Tuesday Jul 16, 2024
Late Night Chat with Jeff: Feeling Unworthy, July 15, 2024, live on Baba Zoom
We have some informal chat after every arti, the "post-arti party"! But once a week, Jeff Wolverton joins us for some serious mining of the spiritual depths. Join us for conversation, more readings, songs, quotes - you never know what treasures will be uncovered!
Topic: The Feeling of Unworthiness
Dear folks of Baba,
One of you made a suggestion as a topic for discussion--the feeling of unworthiness--which we have touched on previously. It is very elusive because it is not only a debilitating emotion but also a self-deprecating attitude facing many Baba lovers in their lives with Him. To disentangle the emotion connected with unworthiness from the negative attitude toward our self is a part of the solution. Many have inherited, in passing through childhood, a feeling of unworthiness that can come from a variety of sources: parents, siblings, their peer group and teachers, and also, they may have brought it with them from their previous lives. Understandably, the negative influence of this can often affect our relationship with Baba. That is, we can even feel unworthy in front of Baba, which is the last thing He wants us to feel. Unlike many people in our lives who love us with strings attached, Baba loves us unconditionally. Even Darwin Shaw, when he met Baba for the first time, was unprepared for the experience of Baba’s unconditional love. It is rarely ever seen in this world!
One of the most insidious contributors to unworthiness is our mental ideals that we have bought into, which are set too high for what we are capable of achieving. We wind up always falling short, and sadly, the people in our life often remind us of that. One thing I learned from the mandali is that our ideals should be practical—what is the next baby step we can take—not the impossible achievement of the highest. We don’t learn to play the piano in one week! The ego has a way of colluding with the mind to guilt-trip us when we fall short of our mental ideals. On the other hand, the ideals formed in the heart are much more compassionate, not so black and white.

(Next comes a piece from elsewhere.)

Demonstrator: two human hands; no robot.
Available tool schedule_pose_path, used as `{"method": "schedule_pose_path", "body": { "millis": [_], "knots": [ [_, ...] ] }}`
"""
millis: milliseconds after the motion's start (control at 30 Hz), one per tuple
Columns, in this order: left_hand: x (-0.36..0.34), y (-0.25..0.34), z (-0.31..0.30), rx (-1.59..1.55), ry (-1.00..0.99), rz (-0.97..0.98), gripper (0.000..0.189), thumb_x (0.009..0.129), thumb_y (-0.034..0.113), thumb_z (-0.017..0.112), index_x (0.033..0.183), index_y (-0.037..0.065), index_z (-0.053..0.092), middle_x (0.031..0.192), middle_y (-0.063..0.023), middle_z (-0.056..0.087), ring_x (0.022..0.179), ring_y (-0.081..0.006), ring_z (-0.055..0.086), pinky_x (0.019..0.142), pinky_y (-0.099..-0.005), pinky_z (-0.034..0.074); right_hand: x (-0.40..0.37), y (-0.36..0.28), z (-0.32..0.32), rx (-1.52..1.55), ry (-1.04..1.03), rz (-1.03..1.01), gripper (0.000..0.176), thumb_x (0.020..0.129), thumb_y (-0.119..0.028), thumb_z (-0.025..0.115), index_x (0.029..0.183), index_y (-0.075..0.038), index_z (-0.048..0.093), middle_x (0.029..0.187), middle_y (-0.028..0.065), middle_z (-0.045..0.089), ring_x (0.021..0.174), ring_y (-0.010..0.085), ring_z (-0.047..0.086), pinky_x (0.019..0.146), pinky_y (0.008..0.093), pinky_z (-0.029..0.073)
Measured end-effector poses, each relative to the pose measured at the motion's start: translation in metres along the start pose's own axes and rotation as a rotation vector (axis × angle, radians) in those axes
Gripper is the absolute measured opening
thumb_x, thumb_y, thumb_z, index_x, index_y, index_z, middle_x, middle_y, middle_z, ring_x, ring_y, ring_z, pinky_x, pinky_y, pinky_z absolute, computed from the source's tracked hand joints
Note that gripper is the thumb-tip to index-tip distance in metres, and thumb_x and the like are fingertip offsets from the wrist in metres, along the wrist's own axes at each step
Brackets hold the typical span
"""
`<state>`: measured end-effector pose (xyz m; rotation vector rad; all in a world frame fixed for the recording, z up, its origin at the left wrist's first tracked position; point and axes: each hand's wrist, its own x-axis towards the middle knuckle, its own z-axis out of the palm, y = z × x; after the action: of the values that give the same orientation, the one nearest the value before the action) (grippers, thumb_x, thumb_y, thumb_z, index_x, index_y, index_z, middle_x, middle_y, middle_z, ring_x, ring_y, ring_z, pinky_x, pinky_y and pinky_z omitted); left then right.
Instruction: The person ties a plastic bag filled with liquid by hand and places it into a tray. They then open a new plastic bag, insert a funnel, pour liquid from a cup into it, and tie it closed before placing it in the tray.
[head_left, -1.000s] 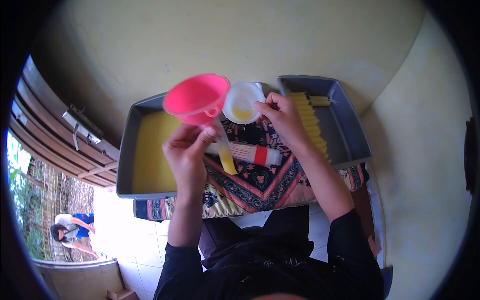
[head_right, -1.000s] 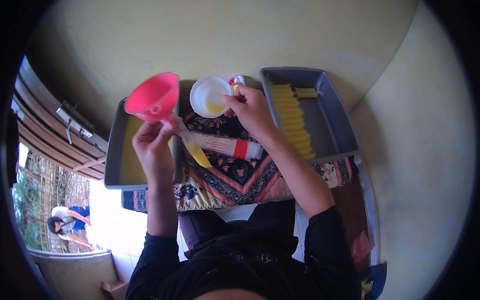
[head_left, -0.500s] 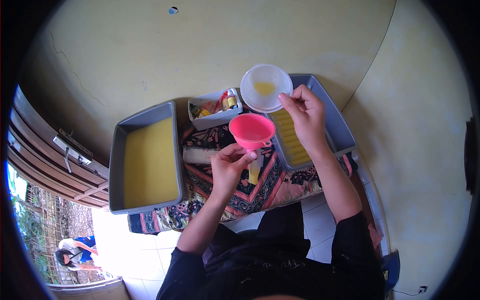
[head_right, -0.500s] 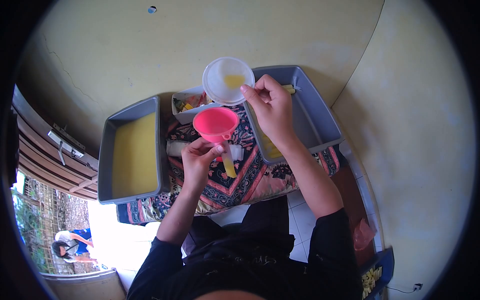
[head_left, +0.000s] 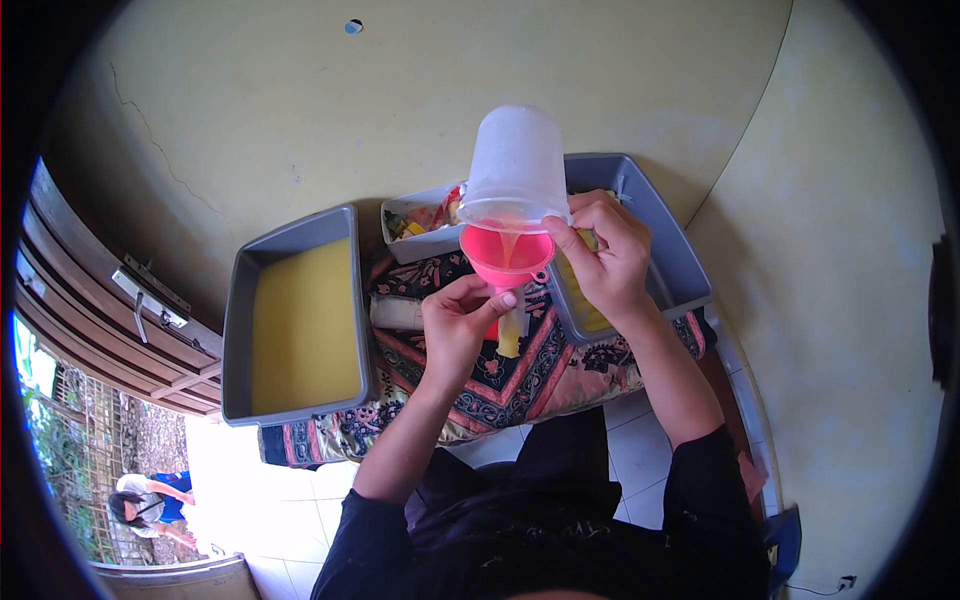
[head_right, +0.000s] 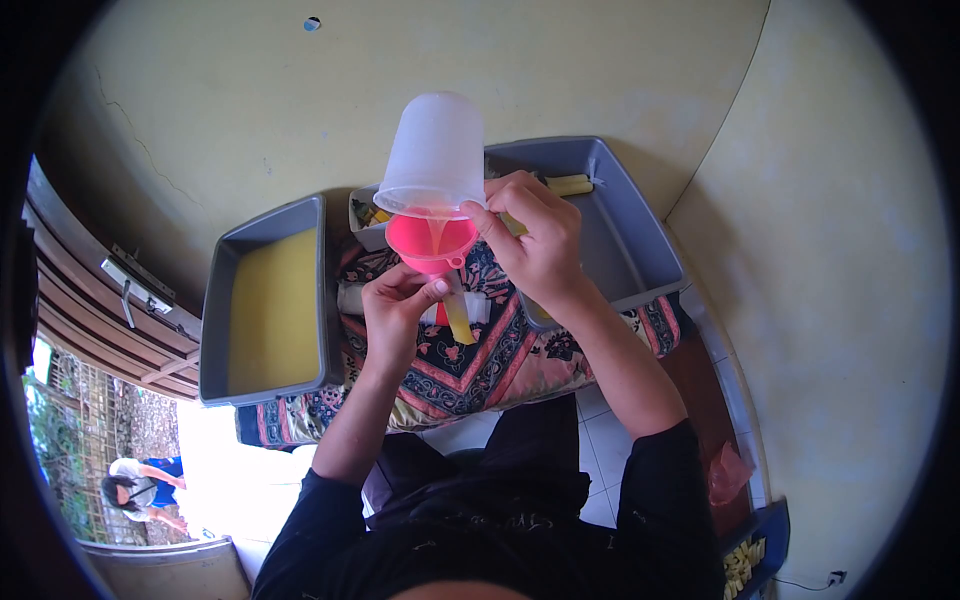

The heart knows just what we are capable of in the present, our next step. In fact, the ego is fighting a battle for the supremacy of our attention, and it is a victory for it when the ego can get us thinking negatively about ourselves instead of remembering Baba and others with love. The ego can also hide in feeling superior to those who have a healthy attitude toward themselves, seeing their attitude as naive and an expression of the ego! Or the ego can hide out in envy of others, rather than having a positive appreciation of the valuable qualities they express.
We are a mixture of love and selfishness, and to expect that we will always be loving is to expect the impossible. Inevitably, we are going to have to witness ourselves being selfish sometimes and learn to forgive ourselves from the heart, and not let the mind find fault with and demean us. That is, we need to listen to the compassionate voice of the heart, not to the critical voice of the mind. Someone might say, can’t this lead us to being complacent? Yes, and that is something to be aware of but not to the extent that we pressure ourselves into striving for something that is beyond our capacity. And if we become complacent, it is Baba’s job to see that we grow and awaken; He won’t let us rest on our oars for too long.
I know this is an enormous subject, and these are only some of the aspects of unworthiness. How much has the feeling of unworthiness been a part of your life? What triggers this feeling in you? What are some of the ways you have found to respond to this feeling of unworthiness? Was unworthiness something you experienced much more in your early years with Baba, and now you are more accepting of your shortcomings? This is one of Mehera’s favorite quotes of Baba, “Seeds germinate in soft soil. I plant my seed of love, not in your strengths, but your weaknesses." Humility can be greater than strength.